That should give you a few good hills to try out.


----------



## Downward (15 Jan 2012)

Mucklow Hill and Hagley Wood Lane are about the same length although HWL has a nasty kick near the top.

I have yet to get up Farley Lane in 1 go and I'm sure it's longer and steeper than Mucklow Hill and HWL.

I'll be going up Mucklow tomorrow morning commuting for the 1st time for a while now I have moved work.


----------



## jdtate101 (15 Jan 2012)

Mucklow's a real lungbuster! It's just a shame there is the roundabout half way up as you always stall waiting for traffic, but I suppose that could give a breather. Not done HWL many times, but at the moment it can be a bit slippy with the frost. There's nothing worse than putting in loads of effort and going nowhere!!!


----------



## alci4 (16 Jan 2012)

jdtate101 said:


> Rosmley Hill is my regular training route. I use Strava to track my attempts over time. You're always welcome to come out for a spin with me. I won't be out for the next two weeks as I'm currently recovering from the big V op (snip snip).
> 
> This was my last ride:
> 
> ...


 
ouch hope your better soon m8

the way i have been riding the loop i hav'nt been riding up to romsley from halesowen the hill to romsley on this loop is from the manchester inn going towards halesowen

would the ride be better for me coming from halesowen? i know it's steeper the way i do it but not as long ( got up without stopping last time so was chuffed  )

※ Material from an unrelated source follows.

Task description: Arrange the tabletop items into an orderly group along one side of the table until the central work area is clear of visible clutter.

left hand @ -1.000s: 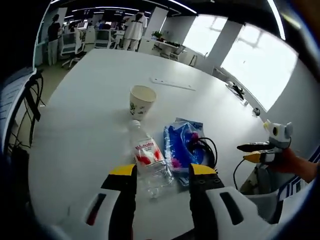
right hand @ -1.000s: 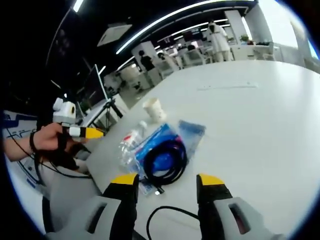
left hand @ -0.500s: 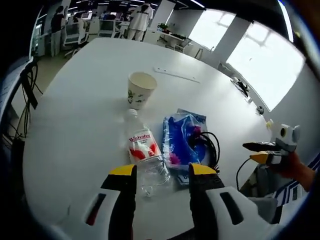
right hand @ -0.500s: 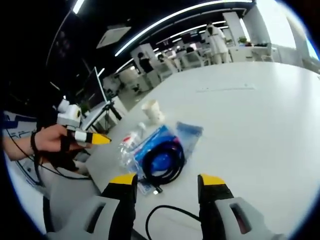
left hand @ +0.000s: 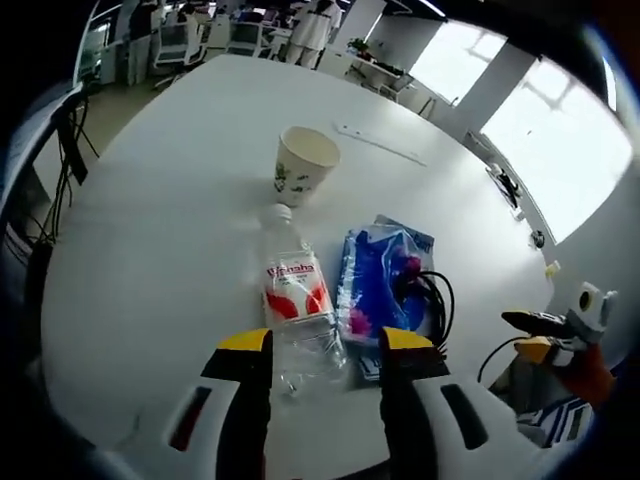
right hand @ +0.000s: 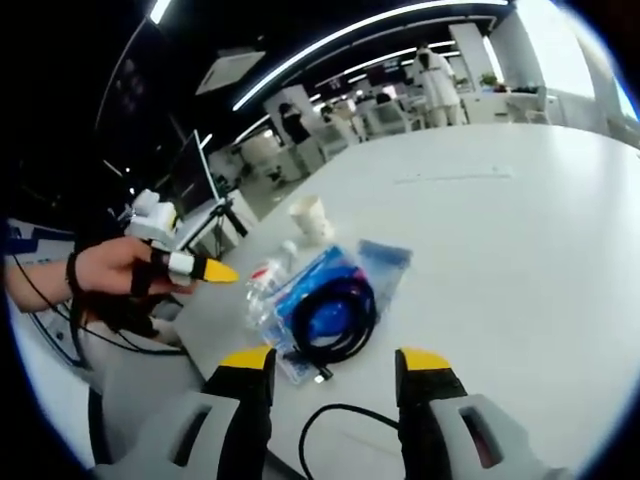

http://connect.garmin.com/course/496654

heres the gpx for the sportiv not that hilly i think, says elevation 1979ftft

i did this 40 miles yesterday (christ was it cold) and the elevation on that was 1552ft

http://connect.garmin.com/activity/141815922

slowly getting my milage up 117 ttl miles in the last 7 days


----------



## jdtate101 (16 Jan 2012)

If it's only about 2000ft over 90 miles then you should breeze it no problems. I would say (given my first experience of a long sportive) that you do need to do a couple of 60+ mile runs just to get used to the endurance part, as 5+ hrs in the saddle can take it out of you. Make sure you get some good quality gels. As for Romsley Hill, the way I would rank it in order of difficulty is:

Northbound from A491 up money lane is the easiest, it's got a nasty little climb halfway, but also has a flat section. The last climb is short and of medium intensity.

Southbound from the A456 is certainly longer but is flatish most of the way to the base with a steady climb gradient all the way to the last 300yrds when it kicks up to a real lung buster.

Hardest of all is the approach to the water tower up Heath End Land -> Farley Lane. It's shorter than the other two, but far steeper. A real challenge.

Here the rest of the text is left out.